Serendipitous Exploration of the Carleton Curriculum

Cathy Duan, Willow Gu, Markus Gunadi, Zoey La, Charlie Ney, and Kai Weiner

Our Website

The core feature of our project is a force-directed graph in which every node represents a unique course. With our Doc2Vec model, each node in the graph has at least 2 connections to other nodes, with more depending on the quantity of strong connections a course has with other courses. Moreover, if there is a line between two courses, it means that their descriptions are similar, according to the model that we used. Our graph is navigable through hovers, clicks, and zooms and is connected to a search bar and quiz feature. Our website also has a calendar component such that a course that is saved by the user then populates in our built-in calendar to allow users to better visualize a potential schedule. We plan to implement more serendipitous-promoting features.



Background

Carleton College provides students with extensive tools like Workday and the Academic Course Catalog for students to filter and search for classes. These search tools function well and are what all students use to search for classes currently. However, Carleton lacks tools that emphasize exploration and browsing. It is therefore our aim to build a tool that highlights the liberal arts experience. Our tool will function in tandem to the existing tools, to help students consider more unique classes, before they solidify their schedule and register using Workday.

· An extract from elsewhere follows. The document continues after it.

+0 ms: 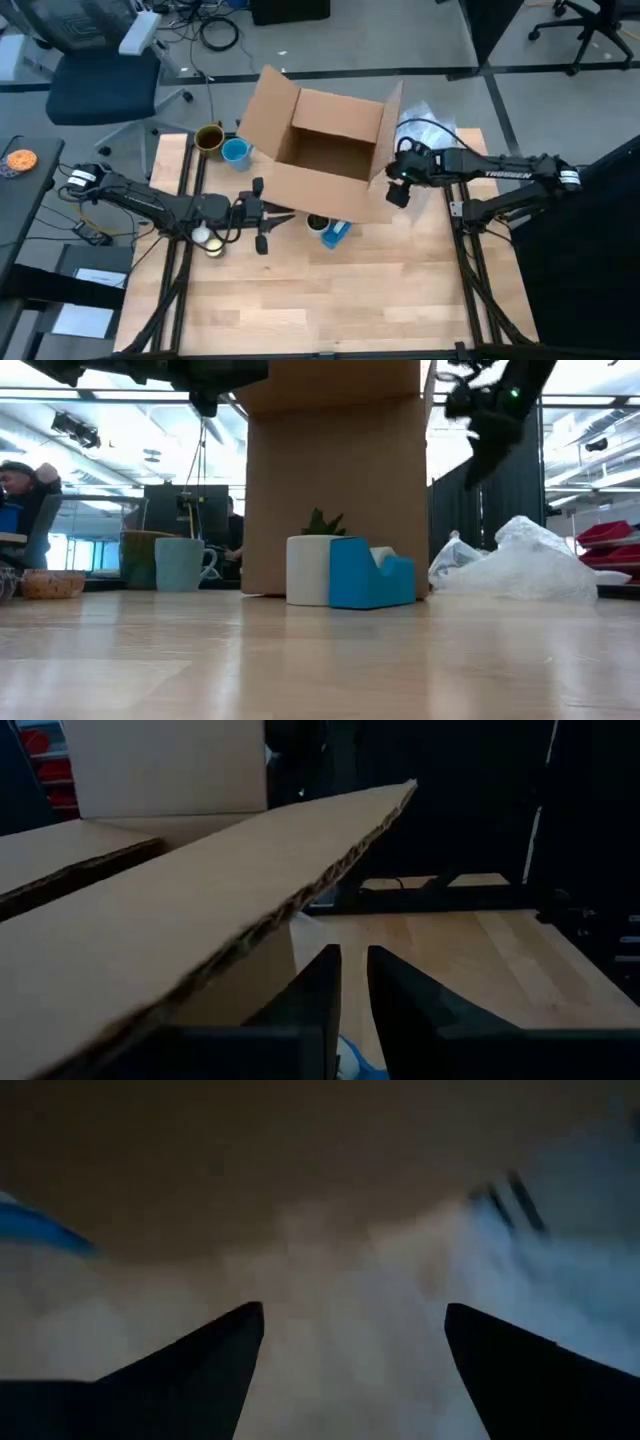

Our main inspiration for this project comes from the research paper, The Bohemian Bookshelf: Supporting Serendipitous Book Discoveries through Information Visualization (Thudt, 2012). Researchers, Alice Thudt, Uta Hinrichs and Sheelagh Carpendale, created 5 visualizations of book collections aimed at encouraging “serendipitous discoveries” through highlighting different patterns and connections between books. We hope to emulate their success through encouraging students at Carleton College to have their own “serendipitous discoveries” when exploring courses to register for future terms. We seek to create our own tool to highlight unique connections between Carleton’s courses and use NLP tools on course descriptions.

Our Data

Our data includes 6 credit courses offered in the Spring 2025 term at Carleton College (excluding seminar and capstone courses). It includes only one section for each class, so if you’re curious if a course offers additional sections, please check Carleton’s Course Catalog.

The Model

We implemented Gensim's Doc2Vec (Paragraph Vector) model to capture the semantic meaning of each course description in a multidimensional space. Unlike traditional bag-of-words models, which disregard word order and relationships, our Document Vectorizer enriches each representation with contextual and structural information, learning fixed-length vectors that encode both word frequencies and their sequences. By simultaneously training individual word vectors and a document vector, the model better captures overall meaning. With our courses vectorized, we used cosine similarity to compare them, calculating the cosine of the angle between vectors to measure their semantic closeness and to give us accurate course recommendations that we could finally use in creating the graph’s connections.

Languages and Libraries

We used React.js, D3.js, CSS, Python, Node.js, Express.js, and postgreSQL to create our website.